A telecom company wishes to generate monthly bills to include details of customer calls,
listed in order of time of call.
Which table organization allows for generating the bills with minimum degree of row sorting?
A.
a hash cluster
B.
an index cluster
C.
a partitioned table
D.
a sorted hash cluster
E.
a heap table with a rowid column
B
D
Agree with D
http://docs.oracle.com/cd/B19306_01/server.102/b14231/hash.htm
Thanks Vonpire!
D.
http://docs.oracle.com/cd/B19306_01/server.102/b14231/hash.htm#i1006536
Creating a Sorted Hash Cluster
B.
The table is not static, but instead is continually growing.

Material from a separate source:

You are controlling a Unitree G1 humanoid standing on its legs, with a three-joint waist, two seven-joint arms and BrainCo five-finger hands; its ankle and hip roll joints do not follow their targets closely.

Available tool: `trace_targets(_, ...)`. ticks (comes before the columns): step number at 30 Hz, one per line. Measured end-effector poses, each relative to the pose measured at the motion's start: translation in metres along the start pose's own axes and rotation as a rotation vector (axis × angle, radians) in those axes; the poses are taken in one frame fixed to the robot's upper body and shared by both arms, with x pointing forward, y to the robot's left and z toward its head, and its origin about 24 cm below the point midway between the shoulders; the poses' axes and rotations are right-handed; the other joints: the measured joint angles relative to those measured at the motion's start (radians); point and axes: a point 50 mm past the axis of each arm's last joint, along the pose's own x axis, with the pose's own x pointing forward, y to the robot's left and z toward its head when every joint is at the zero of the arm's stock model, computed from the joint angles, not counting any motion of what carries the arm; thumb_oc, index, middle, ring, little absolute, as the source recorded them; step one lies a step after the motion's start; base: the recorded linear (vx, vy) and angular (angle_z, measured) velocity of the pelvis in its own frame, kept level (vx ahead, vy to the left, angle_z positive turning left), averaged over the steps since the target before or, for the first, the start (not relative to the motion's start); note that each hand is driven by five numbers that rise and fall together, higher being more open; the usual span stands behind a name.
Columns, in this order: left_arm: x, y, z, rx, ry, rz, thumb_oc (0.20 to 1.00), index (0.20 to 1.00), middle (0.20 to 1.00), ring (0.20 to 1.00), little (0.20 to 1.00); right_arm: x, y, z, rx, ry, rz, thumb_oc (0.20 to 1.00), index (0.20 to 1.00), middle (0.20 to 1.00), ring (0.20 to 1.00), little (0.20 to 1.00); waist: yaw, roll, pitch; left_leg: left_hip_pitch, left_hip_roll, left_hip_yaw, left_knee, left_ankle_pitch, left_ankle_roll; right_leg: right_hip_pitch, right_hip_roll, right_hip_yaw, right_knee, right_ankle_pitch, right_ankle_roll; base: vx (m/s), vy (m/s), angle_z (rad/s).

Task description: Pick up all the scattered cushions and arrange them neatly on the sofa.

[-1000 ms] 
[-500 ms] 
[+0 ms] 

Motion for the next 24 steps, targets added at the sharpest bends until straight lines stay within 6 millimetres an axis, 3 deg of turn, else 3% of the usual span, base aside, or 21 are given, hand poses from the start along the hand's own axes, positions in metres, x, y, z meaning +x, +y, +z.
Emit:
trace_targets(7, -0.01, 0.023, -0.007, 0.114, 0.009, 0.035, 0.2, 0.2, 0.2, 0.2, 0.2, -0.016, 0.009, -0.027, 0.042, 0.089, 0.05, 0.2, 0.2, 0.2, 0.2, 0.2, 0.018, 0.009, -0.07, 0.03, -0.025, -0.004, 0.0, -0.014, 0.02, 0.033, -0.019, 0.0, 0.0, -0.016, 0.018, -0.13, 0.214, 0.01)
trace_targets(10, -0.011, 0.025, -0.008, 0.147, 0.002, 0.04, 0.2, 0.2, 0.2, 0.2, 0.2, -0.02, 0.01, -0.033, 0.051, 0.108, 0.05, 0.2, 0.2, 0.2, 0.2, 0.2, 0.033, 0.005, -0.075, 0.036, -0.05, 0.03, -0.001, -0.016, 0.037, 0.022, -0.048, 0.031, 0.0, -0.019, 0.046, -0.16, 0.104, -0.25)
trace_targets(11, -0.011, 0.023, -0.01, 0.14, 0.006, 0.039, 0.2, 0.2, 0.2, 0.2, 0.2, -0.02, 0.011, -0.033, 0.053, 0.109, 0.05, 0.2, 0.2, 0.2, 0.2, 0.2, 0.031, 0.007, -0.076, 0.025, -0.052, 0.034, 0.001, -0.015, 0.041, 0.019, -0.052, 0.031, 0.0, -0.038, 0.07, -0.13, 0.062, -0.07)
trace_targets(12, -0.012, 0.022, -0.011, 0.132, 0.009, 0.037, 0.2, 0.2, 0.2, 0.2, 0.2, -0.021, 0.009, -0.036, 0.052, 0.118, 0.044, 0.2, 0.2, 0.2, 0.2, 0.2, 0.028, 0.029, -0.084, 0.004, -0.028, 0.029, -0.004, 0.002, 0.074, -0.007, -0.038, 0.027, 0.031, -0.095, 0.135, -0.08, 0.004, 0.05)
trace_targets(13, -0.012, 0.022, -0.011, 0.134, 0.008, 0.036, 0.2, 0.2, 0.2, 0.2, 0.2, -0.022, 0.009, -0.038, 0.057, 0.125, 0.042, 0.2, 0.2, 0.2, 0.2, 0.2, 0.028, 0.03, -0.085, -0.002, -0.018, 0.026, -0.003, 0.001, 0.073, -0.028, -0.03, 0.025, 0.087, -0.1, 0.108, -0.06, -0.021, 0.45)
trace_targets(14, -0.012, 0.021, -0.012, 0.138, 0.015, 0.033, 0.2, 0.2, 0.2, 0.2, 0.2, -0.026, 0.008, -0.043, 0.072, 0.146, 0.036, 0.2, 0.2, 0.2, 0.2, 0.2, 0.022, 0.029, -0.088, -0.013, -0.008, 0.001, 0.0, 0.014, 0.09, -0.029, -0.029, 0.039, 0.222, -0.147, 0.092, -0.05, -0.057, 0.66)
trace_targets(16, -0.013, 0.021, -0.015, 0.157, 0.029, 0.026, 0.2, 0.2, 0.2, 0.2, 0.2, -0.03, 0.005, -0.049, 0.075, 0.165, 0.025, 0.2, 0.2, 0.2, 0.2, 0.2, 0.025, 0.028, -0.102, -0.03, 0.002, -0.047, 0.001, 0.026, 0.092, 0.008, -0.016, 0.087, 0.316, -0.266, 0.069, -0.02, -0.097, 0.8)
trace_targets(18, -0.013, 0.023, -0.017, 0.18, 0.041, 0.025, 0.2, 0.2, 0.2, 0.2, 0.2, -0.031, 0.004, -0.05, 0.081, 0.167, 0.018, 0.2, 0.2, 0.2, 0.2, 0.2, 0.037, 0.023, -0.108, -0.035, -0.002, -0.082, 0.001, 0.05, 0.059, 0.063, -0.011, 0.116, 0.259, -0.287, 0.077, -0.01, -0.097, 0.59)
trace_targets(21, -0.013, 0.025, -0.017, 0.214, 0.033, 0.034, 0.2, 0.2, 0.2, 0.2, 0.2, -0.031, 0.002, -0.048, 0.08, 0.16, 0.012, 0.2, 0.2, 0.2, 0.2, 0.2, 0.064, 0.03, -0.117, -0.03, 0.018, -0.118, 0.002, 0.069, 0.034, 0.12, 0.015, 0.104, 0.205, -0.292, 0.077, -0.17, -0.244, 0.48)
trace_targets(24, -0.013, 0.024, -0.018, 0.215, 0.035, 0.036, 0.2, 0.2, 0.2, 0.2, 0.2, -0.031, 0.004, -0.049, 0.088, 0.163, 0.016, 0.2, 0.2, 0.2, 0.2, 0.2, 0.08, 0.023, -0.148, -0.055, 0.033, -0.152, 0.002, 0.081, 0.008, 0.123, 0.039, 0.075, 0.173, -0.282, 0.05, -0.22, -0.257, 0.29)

If a table grows without limit, the space required over the life of the table (its cluster) cannot be predetermined.
I agree with KRA….
Vonpire – I have followed a lot of your answers here – your knowledge is commendable.
In this case, the document you pointed to also has a section ‘Situations Where Hashing Is Not Advantageous’ which tells us that in this particular case D would actually cause performance slowness of a kind.
Hence I reckon B is the only logical answer.
they are looking for minimum degree of row sorting, hence I feel D is also correct.
I would vote for D.
Vote for ‘sorted hash cluster’, D.
The question ask for ‘generate monthly bills to include details of customer calls, listed in order of time of call”. And, as show in this link:
http://docs.oracle.com/cd/B19306_01/server.102/b14231/hash.htm#i1006536
Creating a Sorted Hash Cluster
In a sorted hash cluster, the rows corresponding to each value of the hash function are sorted on a specified set of columns in ascending order, which can improve response time during subsequent operations on the clustered data.
D
As KRA mentioned – if table is continually growing and it size cannot be predetermined – then hash clusters are not advantageous. BUT in my opinion Telecom company is able to estimate table growth in future.
And second thing – in link given by TRi – there is an example referencing telecom company.